Cooper nükleer santrali için düşük seviyeli alarm verildi ve nehrin 8 cm daha yükselmesi halinde santralin kapatılması gerekecek. Bu baskına bağlı olarak Fort Calhoun nükleer santrali 9 Nisan’dan beri kapalı ve Prairie Adası’ndaki nükleer santralin iki acil durum dizel jeneratörü aşırı sıcaklık sebebiyle bozuldu. Bu durum, yani acil durum jeneratörlerinin devre dışı kalması, Fukuşima’daki erimeye yol açan en önemli sorunlardandı.

Mayıs ayında Fukuşima felaketine tepki olarak Avusturya’nın Tarım, Orman ve Çevre Bakanı Nikolaus Berlakovich, Avrupa’nın 11 nükleersiz ülkesiyle bir toplantı düzenledi.

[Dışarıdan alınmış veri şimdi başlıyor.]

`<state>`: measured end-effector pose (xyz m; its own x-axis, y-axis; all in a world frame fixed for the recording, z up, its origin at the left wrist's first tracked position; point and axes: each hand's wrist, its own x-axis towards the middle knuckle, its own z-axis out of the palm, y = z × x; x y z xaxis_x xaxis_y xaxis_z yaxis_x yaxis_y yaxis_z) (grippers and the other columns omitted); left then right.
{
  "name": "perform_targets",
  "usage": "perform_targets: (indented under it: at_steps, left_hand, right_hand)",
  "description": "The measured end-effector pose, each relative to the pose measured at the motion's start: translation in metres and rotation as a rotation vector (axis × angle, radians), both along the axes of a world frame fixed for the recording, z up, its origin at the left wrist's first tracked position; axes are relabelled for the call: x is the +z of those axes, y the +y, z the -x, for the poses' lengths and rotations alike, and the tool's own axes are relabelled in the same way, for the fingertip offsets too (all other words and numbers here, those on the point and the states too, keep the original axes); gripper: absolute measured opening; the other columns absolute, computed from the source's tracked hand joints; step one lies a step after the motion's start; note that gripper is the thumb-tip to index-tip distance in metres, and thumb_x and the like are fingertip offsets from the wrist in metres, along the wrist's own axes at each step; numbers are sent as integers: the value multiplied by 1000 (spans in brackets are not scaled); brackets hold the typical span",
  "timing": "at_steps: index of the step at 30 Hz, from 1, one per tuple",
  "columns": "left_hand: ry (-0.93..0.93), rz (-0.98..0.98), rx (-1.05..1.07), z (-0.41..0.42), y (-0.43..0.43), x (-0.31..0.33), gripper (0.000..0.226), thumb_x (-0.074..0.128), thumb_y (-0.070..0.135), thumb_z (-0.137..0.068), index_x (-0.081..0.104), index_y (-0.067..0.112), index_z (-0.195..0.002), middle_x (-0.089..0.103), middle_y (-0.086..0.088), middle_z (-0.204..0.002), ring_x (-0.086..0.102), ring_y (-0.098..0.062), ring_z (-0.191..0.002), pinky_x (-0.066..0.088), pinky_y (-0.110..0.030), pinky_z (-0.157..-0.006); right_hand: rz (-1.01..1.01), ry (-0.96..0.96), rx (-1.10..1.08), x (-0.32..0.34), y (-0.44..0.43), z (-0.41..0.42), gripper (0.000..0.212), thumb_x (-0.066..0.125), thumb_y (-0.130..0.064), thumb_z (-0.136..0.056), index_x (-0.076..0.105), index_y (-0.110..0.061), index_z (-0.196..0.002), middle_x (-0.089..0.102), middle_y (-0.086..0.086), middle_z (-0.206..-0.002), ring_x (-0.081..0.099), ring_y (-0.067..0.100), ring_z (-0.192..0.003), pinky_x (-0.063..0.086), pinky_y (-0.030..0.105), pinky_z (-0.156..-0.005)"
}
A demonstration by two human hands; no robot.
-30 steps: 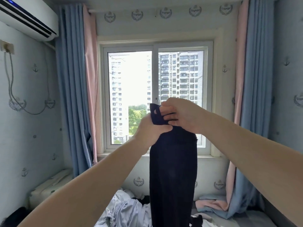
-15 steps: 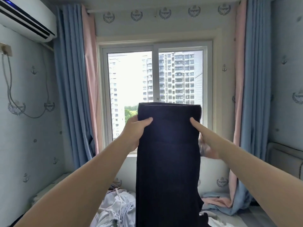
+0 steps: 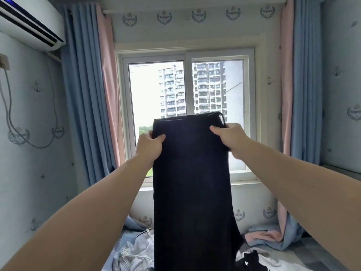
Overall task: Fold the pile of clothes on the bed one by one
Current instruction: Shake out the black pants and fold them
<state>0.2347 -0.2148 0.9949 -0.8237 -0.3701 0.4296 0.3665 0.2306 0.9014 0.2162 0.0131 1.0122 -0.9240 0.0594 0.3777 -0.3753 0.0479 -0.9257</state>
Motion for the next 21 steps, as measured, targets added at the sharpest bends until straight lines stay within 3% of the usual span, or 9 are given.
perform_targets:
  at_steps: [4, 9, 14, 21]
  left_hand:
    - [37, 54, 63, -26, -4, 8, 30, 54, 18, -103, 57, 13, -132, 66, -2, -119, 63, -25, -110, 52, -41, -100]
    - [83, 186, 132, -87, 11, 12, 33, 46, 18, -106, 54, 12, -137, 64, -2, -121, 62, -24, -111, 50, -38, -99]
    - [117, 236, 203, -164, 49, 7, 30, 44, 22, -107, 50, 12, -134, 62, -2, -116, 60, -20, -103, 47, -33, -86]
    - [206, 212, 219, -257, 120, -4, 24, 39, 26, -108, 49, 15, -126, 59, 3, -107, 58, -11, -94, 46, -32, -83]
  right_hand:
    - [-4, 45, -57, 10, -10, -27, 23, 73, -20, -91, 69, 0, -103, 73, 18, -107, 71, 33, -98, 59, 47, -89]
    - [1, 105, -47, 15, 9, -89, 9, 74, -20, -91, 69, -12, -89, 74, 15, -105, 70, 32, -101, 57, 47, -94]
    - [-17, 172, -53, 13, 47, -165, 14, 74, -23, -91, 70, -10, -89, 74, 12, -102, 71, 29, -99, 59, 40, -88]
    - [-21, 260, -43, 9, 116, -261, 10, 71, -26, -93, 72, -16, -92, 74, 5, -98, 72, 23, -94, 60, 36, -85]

Almanya’nın bile 10 sene içinde tüm nükleer santrallerini kapatacağı ve yenilenebilir enerji için araştırmalara devam edeceğini açıklamasıyla toplantıya katılan ülkeler de çözüm için nükleersiz bir Avrupa talebinde bulundular. Sonra geçen hafta İtalya’daki genel seçimlerde seçmenlerin yüzde 90’ından fazlası başbakan Silvio Berlusconi’nin ülkedeki nükleer santralleri yeniden başlatma planlarına karşı çıktı.

Ulusal nükleer enerji programı liderleri, bu hafta Viyana’da nükleer güvenlikle ilgili Uluslararası Atom Enerjisi Kurumu’nun toplantısında bir araya geldi. Bu toplantı Fukuşima’ya karşılık olarak düzenlendi. İronik olarak da ABD’nin Nükleer Düzenleme Komisyonu (NRC) başkanı Gregory Jaczko’da dahil olarak üzere bakanlar toplantının hiç nükleer santrali olmayan bir ülkede olmasına karar verdiler: Avusturya Avrupa’daki yeni antinükleer ittifakın ön sırasında yer alıyor.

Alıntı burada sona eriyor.